Saved data entries
****************************************

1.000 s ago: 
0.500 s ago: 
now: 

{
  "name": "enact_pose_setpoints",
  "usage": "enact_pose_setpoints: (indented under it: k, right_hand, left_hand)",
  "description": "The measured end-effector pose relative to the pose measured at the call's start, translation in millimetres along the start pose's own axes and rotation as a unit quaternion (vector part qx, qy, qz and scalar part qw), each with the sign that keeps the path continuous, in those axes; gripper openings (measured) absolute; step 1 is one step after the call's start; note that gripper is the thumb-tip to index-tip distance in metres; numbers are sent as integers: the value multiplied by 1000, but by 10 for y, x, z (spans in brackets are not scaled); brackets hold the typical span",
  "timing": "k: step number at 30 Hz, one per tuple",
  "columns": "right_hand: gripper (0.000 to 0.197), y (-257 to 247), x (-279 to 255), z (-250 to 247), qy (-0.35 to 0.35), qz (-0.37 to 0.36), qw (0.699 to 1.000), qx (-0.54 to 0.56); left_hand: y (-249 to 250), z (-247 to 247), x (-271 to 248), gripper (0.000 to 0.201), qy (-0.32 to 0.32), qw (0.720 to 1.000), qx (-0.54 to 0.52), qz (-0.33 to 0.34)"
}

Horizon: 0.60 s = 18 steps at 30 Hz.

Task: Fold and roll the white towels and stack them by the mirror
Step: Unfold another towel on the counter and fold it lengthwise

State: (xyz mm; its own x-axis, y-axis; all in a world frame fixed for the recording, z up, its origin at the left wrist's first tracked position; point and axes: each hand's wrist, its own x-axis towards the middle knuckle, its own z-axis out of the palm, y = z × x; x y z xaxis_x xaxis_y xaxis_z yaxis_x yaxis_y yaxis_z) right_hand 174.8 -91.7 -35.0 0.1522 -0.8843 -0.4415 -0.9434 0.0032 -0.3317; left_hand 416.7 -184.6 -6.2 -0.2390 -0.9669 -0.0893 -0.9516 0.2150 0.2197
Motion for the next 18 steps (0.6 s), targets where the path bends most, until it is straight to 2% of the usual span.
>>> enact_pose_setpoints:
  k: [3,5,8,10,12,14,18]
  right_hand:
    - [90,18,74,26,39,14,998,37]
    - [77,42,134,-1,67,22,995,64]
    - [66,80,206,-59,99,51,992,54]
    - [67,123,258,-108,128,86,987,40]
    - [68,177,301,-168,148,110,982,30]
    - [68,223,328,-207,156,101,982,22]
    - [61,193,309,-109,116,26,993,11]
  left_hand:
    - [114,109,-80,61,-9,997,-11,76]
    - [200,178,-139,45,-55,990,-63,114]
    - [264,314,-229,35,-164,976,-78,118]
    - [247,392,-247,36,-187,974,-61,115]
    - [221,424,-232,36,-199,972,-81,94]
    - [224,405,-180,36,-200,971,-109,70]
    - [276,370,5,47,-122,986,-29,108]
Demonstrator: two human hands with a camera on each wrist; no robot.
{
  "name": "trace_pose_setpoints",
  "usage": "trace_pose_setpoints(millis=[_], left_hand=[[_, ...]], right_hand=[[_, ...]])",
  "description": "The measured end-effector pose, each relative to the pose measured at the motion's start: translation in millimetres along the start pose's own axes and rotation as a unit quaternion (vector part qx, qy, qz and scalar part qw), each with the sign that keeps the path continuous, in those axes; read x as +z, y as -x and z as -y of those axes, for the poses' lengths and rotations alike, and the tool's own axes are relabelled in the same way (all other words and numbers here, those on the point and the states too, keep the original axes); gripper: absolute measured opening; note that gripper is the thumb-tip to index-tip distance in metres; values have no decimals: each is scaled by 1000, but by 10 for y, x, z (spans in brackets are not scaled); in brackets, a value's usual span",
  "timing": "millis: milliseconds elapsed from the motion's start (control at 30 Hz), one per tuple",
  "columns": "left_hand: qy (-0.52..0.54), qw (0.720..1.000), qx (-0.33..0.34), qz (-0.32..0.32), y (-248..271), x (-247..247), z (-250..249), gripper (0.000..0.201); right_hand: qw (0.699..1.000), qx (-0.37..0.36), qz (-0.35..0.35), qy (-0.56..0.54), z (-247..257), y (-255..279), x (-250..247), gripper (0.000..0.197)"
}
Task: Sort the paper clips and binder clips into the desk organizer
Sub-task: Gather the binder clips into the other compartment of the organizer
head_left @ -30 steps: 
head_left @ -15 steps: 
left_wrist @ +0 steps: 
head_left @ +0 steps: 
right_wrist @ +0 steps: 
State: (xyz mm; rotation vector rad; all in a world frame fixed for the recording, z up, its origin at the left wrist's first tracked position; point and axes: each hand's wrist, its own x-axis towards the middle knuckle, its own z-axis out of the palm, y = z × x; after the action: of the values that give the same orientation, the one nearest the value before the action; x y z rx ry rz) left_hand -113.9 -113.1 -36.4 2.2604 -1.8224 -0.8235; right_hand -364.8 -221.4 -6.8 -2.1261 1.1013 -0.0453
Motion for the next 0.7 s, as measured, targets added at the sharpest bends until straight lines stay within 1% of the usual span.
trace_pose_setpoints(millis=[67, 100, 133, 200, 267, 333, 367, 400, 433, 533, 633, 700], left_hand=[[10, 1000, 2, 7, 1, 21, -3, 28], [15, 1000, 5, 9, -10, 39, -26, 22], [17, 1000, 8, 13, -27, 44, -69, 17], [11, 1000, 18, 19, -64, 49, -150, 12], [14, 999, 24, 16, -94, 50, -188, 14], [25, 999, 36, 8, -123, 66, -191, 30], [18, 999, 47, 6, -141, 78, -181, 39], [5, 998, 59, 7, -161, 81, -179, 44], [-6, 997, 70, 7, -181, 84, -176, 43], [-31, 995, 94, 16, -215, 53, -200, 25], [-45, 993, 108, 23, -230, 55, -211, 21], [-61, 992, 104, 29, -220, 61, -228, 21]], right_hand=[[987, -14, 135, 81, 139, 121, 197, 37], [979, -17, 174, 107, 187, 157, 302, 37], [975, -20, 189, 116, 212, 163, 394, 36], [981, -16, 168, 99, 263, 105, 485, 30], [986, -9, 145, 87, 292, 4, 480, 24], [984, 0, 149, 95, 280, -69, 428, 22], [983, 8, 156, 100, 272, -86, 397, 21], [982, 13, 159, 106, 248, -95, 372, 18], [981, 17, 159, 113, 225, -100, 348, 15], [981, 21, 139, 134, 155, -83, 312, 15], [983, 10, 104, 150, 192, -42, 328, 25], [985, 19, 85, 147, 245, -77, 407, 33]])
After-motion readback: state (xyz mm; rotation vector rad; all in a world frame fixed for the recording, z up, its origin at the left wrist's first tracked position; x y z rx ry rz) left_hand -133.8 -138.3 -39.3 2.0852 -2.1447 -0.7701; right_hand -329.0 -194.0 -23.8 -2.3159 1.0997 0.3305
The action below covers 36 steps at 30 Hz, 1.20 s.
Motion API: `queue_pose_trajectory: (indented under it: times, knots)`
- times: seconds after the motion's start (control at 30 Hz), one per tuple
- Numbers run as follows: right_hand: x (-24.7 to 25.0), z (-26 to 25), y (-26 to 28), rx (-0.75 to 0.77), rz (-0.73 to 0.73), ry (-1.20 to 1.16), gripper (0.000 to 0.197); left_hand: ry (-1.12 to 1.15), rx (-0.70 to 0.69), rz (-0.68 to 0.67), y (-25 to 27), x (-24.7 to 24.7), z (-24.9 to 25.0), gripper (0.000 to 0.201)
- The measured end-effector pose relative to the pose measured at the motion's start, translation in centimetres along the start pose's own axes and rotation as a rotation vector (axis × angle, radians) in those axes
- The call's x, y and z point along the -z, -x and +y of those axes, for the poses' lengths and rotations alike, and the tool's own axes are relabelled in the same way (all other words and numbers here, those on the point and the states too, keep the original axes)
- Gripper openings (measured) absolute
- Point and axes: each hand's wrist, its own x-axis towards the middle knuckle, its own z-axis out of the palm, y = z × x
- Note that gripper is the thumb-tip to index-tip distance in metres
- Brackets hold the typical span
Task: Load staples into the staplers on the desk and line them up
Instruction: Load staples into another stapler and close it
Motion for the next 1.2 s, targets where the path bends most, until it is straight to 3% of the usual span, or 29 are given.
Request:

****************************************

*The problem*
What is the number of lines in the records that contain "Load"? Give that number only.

*Output below*
2